- Exercise instructions:
Only certain lines below are wanted: those starting at the line containing "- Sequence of" and ending at the line containing "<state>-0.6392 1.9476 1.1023", both included, each retyped exactly.

- Data for review:
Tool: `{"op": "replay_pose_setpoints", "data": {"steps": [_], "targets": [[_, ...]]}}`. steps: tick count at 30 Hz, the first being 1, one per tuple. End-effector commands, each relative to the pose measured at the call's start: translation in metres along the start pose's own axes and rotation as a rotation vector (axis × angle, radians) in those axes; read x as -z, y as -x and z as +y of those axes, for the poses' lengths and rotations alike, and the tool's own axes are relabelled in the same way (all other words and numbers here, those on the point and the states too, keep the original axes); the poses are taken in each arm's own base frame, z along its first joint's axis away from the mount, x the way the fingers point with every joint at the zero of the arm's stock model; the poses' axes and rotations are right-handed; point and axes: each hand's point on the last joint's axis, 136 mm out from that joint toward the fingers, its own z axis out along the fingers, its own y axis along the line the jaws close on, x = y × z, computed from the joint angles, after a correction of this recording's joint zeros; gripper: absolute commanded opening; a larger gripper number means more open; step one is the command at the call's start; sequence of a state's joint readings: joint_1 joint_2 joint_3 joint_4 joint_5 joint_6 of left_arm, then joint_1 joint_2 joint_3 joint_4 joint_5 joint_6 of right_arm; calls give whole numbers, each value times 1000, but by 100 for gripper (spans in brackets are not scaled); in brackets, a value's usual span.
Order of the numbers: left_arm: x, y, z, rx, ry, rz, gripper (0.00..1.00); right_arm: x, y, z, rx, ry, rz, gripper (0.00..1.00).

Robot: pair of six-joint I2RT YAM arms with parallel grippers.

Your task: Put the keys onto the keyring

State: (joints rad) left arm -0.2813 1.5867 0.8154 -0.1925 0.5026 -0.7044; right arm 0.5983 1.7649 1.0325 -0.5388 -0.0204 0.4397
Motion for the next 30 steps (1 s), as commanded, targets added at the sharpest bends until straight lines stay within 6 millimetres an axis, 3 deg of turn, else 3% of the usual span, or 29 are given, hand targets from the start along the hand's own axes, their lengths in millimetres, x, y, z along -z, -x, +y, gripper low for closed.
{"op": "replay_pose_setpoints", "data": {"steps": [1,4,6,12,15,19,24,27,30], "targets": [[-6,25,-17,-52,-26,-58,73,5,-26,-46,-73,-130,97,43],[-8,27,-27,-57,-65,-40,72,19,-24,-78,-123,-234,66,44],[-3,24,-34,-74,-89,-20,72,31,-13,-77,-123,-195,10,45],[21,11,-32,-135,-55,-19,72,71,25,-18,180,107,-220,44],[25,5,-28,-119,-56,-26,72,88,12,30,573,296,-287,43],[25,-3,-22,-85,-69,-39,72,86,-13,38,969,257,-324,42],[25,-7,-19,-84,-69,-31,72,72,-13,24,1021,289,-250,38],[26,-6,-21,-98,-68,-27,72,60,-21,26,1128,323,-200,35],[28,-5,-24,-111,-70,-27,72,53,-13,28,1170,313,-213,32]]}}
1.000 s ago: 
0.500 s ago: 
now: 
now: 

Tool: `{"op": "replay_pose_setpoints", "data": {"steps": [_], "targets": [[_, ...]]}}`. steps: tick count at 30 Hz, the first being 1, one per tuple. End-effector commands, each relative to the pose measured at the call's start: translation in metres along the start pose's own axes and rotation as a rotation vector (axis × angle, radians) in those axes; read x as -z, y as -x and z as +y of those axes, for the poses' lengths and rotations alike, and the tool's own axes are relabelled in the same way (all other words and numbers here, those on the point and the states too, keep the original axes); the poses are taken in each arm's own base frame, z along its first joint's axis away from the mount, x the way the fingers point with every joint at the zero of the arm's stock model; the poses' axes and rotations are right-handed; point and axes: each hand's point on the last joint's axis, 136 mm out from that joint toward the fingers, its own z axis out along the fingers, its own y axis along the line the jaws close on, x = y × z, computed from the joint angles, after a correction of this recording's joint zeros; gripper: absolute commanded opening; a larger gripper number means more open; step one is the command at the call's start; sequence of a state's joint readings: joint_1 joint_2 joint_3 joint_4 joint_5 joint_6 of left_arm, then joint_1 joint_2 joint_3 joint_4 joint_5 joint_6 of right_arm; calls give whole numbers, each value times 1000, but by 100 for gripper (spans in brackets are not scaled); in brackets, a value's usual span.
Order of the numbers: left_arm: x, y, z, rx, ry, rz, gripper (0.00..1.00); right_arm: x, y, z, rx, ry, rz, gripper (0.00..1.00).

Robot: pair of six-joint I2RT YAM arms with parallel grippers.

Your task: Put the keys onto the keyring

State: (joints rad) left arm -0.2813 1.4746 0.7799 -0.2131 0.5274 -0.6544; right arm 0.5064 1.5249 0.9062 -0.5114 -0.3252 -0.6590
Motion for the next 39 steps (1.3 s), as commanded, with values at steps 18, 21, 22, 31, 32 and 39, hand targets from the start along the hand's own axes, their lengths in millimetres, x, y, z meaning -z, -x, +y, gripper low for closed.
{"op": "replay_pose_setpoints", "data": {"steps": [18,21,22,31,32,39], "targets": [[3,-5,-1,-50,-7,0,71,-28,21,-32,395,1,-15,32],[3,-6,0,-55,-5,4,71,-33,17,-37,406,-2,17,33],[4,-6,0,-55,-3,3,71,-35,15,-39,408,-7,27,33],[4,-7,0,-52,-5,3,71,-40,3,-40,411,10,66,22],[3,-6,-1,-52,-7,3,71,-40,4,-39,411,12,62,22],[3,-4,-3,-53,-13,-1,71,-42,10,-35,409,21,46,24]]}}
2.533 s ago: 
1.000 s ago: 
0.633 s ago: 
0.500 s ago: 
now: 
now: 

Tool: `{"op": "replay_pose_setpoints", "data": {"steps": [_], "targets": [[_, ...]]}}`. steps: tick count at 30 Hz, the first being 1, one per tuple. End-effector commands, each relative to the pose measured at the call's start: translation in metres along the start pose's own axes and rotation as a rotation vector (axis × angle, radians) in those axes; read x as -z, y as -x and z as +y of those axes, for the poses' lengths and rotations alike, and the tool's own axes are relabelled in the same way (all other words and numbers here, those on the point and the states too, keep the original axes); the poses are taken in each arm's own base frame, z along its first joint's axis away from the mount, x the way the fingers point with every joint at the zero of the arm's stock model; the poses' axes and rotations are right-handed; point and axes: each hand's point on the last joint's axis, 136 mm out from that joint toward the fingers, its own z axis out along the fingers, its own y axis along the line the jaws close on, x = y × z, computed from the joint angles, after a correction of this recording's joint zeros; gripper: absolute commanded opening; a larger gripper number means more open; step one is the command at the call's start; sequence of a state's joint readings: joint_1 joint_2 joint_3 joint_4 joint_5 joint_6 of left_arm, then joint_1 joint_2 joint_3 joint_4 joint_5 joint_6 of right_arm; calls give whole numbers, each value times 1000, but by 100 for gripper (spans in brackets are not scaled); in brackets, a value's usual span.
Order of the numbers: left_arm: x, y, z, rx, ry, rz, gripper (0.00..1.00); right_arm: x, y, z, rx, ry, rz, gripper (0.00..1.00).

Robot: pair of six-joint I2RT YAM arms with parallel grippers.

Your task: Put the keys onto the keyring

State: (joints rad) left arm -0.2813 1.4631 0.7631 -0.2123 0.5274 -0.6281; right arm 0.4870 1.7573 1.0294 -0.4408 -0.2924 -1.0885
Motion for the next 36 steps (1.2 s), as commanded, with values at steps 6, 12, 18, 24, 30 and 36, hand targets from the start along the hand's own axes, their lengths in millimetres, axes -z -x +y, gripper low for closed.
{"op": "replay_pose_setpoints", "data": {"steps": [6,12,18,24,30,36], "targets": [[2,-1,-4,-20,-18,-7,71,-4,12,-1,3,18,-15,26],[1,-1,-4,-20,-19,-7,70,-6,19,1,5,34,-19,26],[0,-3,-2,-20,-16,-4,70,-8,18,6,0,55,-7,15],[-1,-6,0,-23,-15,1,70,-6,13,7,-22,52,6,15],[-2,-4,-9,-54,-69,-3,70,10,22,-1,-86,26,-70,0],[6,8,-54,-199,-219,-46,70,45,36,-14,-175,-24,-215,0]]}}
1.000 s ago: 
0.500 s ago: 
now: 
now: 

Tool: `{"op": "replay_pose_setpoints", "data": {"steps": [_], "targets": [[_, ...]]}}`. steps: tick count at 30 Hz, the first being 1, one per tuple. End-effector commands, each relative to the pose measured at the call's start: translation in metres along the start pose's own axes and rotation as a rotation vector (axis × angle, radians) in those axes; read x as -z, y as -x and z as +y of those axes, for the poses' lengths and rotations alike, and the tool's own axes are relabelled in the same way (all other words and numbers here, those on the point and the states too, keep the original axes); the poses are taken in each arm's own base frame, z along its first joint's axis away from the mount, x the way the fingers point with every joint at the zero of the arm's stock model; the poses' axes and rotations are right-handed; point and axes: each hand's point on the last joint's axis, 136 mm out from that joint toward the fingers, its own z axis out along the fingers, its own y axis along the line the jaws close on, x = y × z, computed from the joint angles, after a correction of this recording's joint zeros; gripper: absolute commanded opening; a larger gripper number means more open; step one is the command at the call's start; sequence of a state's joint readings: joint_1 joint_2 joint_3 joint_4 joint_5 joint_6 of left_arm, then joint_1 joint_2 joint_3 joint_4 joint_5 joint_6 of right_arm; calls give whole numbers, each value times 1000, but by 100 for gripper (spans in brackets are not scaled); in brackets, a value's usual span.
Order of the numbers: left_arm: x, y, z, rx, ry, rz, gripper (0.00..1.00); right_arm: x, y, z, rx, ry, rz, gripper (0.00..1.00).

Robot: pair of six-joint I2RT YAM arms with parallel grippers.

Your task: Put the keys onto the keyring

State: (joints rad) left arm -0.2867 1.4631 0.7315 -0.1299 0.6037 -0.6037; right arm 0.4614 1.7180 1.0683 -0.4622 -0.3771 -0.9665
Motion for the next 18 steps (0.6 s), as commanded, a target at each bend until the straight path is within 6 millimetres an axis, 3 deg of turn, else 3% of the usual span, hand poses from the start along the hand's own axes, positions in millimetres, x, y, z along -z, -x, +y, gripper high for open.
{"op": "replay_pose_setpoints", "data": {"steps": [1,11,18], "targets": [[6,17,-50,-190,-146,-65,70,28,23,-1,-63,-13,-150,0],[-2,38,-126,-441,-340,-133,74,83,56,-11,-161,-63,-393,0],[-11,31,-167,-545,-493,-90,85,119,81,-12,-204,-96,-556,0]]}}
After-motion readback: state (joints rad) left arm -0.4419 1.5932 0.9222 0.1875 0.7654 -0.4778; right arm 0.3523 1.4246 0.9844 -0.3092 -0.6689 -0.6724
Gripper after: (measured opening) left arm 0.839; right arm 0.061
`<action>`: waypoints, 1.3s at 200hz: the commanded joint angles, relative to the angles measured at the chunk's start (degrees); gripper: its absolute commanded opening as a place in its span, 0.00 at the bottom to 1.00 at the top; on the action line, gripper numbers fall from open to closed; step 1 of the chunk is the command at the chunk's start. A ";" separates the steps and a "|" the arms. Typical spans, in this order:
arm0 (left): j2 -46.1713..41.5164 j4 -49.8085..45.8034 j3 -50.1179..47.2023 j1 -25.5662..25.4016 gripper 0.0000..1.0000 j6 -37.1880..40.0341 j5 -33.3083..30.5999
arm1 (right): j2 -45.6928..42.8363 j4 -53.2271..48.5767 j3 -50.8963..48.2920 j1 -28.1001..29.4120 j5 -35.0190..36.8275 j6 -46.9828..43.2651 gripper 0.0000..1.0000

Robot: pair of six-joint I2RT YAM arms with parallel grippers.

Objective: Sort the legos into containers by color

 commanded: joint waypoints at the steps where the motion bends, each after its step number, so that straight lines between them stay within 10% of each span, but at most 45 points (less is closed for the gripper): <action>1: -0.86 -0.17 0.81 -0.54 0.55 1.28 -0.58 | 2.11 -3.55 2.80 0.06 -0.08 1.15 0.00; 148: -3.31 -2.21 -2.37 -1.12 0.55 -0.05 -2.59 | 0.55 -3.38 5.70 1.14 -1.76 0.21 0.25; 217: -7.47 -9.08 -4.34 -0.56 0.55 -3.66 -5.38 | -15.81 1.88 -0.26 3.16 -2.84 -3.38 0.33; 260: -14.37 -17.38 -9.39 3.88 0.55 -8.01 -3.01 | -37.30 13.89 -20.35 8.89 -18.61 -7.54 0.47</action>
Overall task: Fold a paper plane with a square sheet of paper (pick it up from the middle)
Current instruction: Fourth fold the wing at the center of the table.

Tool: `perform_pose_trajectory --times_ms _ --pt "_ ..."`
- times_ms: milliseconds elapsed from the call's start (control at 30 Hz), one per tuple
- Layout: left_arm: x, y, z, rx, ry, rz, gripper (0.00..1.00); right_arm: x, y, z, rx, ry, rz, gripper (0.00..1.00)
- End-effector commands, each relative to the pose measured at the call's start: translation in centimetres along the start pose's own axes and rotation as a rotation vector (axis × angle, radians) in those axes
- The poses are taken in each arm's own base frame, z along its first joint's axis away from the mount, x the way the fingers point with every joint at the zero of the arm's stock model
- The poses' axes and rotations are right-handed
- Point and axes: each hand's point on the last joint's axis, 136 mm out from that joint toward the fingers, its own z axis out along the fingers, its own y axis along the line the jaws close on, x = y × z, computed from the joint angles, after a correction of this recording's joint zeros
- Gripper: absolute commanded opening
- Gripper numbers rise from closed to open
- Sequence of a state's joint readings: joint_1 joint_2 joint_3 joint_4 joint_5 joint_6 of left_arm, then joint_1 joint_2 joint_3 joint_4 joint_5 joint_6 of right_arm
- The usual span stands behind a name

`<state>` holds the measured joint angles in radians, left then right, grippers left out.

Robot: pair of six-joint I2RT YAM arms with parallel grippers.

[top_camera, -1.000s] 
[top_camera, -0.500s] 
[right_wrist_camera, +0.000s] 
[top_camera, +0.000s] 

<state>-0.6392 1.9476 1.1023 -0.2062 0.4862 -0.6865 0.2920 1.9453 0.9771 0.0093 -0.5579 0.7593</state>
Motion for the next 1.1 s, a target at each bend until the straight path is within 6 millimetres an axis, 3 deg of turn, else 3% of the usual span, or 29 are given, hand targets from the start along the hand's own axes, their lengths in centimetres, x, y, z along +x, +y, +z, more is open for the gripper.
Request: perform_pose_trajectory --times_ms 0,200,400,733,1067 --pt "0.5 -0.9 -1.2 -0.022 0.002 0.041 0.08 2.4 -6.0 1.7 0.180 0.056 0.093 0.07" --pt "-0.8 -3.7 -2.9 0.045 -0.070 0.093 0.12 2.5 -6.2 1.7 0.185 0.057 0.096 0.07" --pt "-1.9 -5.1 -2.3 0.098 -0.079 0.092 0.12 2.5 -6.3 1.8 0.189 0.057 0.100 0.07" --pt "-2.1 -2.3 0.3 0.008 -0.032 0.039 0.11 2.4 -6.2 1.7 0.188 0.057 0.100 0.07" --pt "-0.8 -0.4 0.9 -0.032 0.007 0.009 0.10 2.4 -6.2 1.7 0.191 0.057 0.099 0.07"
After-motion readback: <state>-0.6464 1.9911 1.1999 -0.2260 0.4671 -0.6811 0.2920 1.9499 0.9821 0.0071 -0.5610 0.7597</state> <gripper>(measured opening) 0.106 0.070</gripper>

- Exercise response:
- Sequence of a state's joint readings: joint_1 joint_2 joint_3 joint_4 joint_5 joint_6 of left_arm, then joint_1 joint_2 joint_3 joint_4 joint_5 joint_6 of right_arm
- The usual span stands behind a name

`<state>` holds the measured joint angles in radians, left then right, grippers left out.

Robot: pair of six-joint I2RT YAM arms with parallel grippers.

[top_camera, -1.000s] 
[top_camera, -0.500s] 
[right_wrist_camera, +0.000s] 
[top_camera, +0.000s] 

<state>-0.6392 1.9476 1.1023 -0.2062 0.4862 -0.6865 0.2920 1.9453 0.9771 0.0093 -0.5579 0.7593</state>

No additional output will be generated.